Professor Rasmussen uses the self-taught unicycle to demonstrate how a machine can start with very little data and learn dynamically, improving its knowledge every time it receives new information from its environment. The consequences of adjusting its motorised momentum and balance help the unicycle to learn which moves were important in helping it to stay upright in the centre.
“This is just like a human would learn,” explains Professor Zoubin Ghahramani, who leads the Machine Learning Group in the Department of Engineering. “We don’t start knowing everything. We learn things incrementally, from only a few examples, and we know when we are not yet confident in our understanding.”

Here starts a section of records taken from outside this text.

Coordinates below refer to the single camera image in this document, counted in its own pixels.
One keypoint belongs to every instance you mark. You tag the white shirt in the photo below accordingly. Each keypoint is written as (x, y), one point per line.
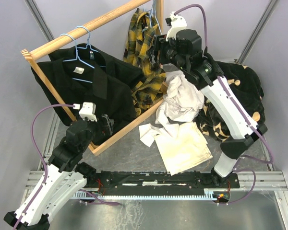
(181, 103)

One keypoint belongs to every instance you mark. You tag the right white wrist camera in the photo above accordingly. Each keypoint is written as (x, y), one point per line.
(176, 23)

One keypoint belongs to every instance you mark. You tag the black floral blanket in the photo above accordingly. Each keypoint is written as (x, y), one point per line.
(246, 86)

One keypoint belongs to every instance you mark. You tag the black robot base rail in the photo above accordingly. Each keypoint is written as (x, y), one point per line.
(108, 180)

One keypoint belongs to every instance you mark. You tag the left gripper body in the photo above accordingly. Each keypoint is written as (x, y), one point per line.
(92, 127)

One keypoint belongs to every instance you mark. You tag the cream folded cloth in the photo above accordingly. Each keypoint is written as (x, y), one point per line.
(186, 151)

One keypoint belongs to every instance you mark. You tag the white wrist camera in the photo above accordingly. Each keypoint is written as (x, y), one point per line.
(176, 23)
(86, 111)

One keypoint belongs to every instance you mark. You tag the empty blue wire hanger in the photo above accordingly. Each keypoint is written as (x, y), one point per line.
(156, 18)

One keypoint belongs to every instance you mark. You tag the white cable duct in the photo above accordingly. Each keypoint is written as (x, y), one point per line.
(161, 193)

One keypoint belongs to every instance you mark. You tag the black shirt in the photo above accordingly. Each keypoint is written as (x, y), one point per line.
(77, 83)
(125, 72)

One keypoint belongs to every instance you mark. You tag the rear black shirt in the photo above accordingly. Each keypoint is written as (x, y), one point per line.
(125, 72)

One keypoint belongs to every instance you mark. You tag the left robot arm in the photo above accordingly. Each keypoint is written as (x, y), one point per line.
(64, 175)

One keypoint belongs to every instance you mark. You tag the front black shirt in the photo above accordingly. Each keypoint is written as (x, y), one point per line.
(77, 83)

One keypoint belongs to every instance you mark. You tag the wooden clothes rack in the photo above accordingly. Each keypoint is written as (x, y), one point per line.
(32, 56)

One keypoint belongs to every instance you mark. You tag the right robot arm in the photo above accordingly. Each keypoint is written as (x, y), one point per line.
(208, 78)

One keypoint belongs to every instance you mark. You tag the yellow plaid shirt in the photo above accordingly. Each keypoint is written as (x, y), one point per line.
(141, 32)

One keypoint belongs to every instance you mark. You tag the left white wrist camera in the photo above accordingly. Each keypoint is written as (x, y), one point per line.
(86, 111)

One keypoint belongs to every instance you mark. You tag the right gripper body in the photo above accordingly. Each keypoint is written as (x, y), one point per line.
(168, 53)

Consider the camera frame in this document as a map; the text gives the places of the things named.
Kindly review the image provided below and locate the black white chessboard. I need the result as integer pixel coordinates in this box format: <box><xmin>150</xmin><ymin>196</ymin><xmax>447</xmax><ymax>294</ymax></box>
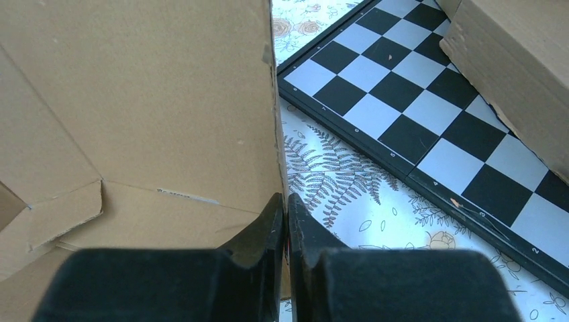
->
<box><xmin>278</xmin><ymin>1</ymin><xmax>568</xmax><ymax>295</ymax></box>

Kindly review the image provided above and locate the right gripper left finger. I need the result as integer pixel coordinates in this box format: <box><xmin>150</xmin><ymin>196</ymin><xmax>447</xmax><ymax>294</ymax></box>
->
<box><xmin>217</xmin><ymin>193</ymin><xmax>285</xmax><ymax>321</ymax></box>

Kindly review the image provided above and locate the cardboard box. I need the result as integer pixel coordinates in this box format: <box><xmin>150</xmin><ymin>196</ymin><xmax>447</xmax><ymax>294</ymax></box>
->
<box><xmin>439</xmin><ymin>1</ymin><xmax>568</xmax><ymax>180</ymax></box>
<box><xmin>1</xmin><ymin>1</ymin><xmax>288</xmax><ymax>321</ymax></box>

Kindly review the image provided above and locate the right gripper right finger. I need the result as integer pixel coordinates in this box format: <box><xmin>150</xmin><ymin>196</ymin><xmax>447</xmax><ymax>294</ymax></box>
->
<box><xmin>287</xmin><ymin>193</ymin><xmax>347</xmax><ymax>321</ymax></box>

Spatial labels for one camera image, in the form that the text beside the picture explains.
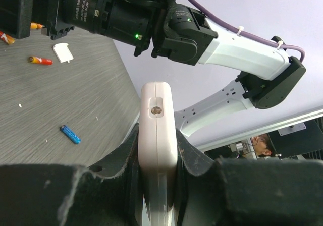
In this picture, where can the person in background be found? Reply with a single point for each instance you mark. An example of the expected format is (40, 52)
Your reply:
(263, 146)

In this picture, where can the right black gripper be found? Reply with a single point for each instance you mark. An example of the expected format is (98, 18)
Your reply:
(17, 15)

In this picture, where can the red orange battery near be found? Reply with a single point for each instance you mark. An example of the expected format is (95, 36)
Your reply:
(39, 60)

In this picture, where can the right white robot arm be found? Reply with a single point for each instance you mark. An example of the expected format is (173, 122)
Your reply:
(182, 31)

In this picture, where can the white remote control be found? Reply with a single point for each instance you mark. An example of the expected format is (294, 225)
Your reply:
(157, 151)

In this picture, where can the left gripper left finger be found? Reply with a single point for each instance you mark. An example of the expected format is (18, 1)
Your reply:
(108, 192)

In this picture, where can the white battery cover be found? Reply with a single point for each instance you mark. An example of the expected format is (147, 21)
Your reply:
(62, 52)

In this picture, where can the red battery middle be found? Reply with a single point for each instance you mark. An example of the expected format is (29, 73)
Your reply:
(6, 38)

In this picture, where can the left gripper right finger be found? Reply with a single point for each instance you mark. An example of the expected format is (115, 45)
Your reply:
(245, 192)

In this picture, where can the blue battery centre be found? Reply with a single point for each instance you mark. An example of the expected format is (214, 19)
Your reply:
(70, 134)

Professor Ghahramani’s team is pioneering a branch of AI called continual machine learning. He explains that many of the current forms of machine learning are based on neural networks and deep learning models that use complex algorithms to find patterns in vast datasets. Common applications include translating phrases into different languages, recognising people and objects in images, and detecting unusual spending on credit cards.
“These systems need to be trained on millions of labelled examples, which takes time and a lot of computer memory,” he explains. “And they have flaws. When you test them outside of the data they were trained on they tend to perform poorly. Driverless cars, for instance, may be trained on a huge dataset of images but they might not be able to generalise to foggy conditions.
“Worse than that, the current deep learning systems can sometimes give us confidently wrong answers, and provide limited insight into why they have come to particular decisions. This is what bothers me. It’s okay to be wrong but it’s not okay to be confidently wrong.”
The key is how you deal with uncertainty – the uncertainty of messy and missing data, and the uncertainty of predicting what might happen next. “Uncertainty is not a good thing – it’s something you fight, but you can’t fight it by ignoring it,” says Professor Rasmussen. “We are interested in representing the uncertainty.”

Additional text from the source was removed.